Perhaps the first unintentional carbonated soft drink was created at the direction of Dr. Philip Syng Physick, also known as the father of American surgery. In 1807, he ordered the preparation of a carbonated drink for a patient that had flavoring added to enhance the taste. No other mention is made of Dr. Physick in the history of soda.
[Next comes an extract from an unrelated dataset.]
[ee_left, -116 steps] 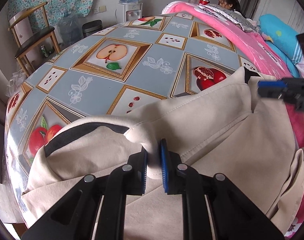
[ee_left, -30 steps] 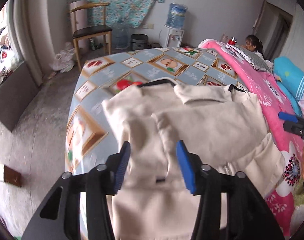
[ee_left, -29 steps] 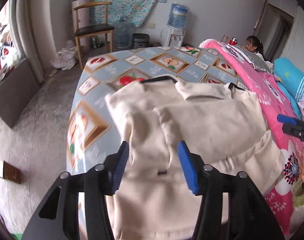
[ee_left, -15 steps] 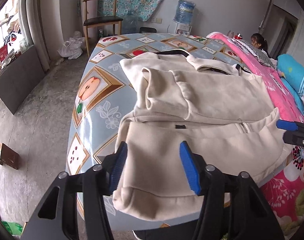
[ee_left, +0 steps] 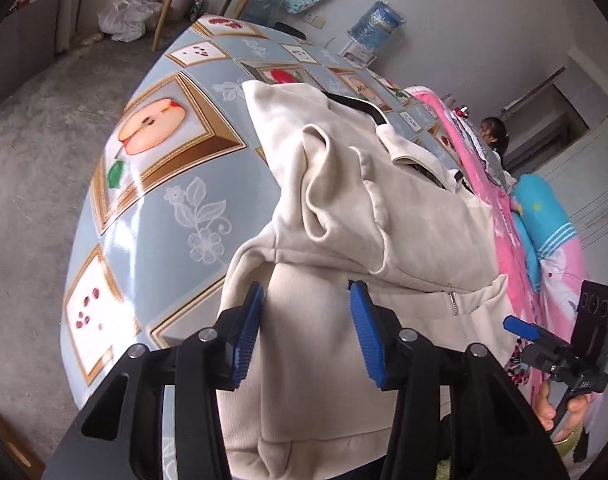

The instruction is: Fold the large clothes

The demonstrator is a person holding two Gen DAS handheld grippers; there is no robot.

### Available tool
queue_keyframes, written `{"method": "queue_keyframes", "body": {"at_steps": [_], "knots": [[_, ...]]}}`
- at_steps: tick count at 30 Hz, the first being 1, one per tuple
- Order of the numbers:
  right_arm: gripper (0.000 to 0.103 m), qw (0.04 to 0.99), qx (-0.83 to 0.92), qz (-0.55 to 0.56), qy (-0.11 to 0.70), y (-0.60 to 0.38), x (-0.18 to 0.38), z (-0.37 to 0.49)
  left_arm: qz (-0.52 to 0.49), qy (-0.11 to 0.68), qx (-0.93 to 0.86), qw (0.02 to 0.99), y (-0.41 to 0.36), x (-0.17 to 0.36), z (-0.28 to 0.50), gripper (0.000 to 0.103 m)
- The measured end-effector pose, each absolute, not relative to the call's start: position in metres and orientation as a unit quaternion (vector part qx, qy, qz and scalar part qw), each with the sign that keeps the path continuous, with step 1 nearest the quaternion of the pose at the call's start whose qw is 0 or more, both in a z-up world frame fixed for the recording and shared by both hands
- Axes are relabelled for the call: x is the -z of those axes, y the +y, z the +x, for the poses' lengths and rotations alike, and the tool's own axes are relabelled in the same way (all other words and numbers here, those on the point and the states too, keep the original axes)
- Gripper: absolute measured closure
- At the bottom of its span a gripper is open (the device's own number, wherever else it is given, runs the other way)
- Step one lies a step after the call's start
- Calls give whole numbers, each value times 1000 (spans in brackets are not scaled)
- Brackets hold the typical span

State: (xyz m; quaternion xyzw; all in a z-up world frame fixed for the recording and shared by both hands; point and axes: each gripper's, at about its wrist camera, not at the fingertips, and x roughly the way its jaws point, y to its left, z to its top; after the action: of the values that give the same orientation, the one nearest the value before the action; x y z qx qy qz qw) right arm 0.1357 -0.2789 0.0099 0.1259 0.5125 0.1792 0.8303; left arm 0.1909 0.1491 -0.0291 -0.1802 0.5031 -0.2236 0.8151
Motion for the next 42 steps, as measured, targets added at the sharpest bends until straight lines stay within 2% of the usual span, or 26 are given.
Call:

In the U.S., it took a while for all the elements to combine for the beginning of soda pop and the eventual cola wars: 

1819: Samuel Fahnestock patents the first soda fountain.
1832: John Matthews creates a machine for manufacturing carbonated water and sells it to soda fountain owners.
1892: William Painter invents the crown bottle cap.
1899: The first glass-blowing machine is patented by Michael Owens, making glass bottles available for soda pop.

A wide variety of other pharmacists and inventors created many other carbonated beverages throughout the 19th and 20th centuries. C. Alf, a Charleston, S.C., druggist, may have been the first soda bottler in America. Reports Reggie Lynch of the Southeast Bottle Club, "He learned his technique from Paris druggists who were pioneers in carbonated beverage bottling. The first type of bottle was the pyramid shape which had a defect in design with the neck being too thin. This defect, along with the fact that he was only a bottler for one and a half years, has made the pyramid the rarest of the colored sodas." Lynch sold the C. Alfs bottle pictured here for $9,600 a few years ago.

Today, soda pop is a multi-billion dollar industry. (Coke had revenues in the neighborhood of $23 billion last year, which is a nice neighborhood to be in). In addition, it has spawned perhaps the widest variety of collectibles and collectors on earth.

But whatever became of the "Father of Soda Pop"? Joseph Priestley made many more discoveries during his lifetime, including ammonia, sulfur dioxide, nitrous oxide (laughing gas, which would be used in later years as the first anesthesia), and rubber pencil erasers.

Despite the acclaim he received for his scientific discoveries, his religious and political beliefs and writings ­ such as his History of Corruptions of Christianity, which was burned 1785 ­ ultimately resulted in his home and his church being burned down in 1791. He and his family eventually moved to America in 1794 where he was warmly received by the scientific community. He lived a quiet life committing his thoughts to paper until the day he died in 1804.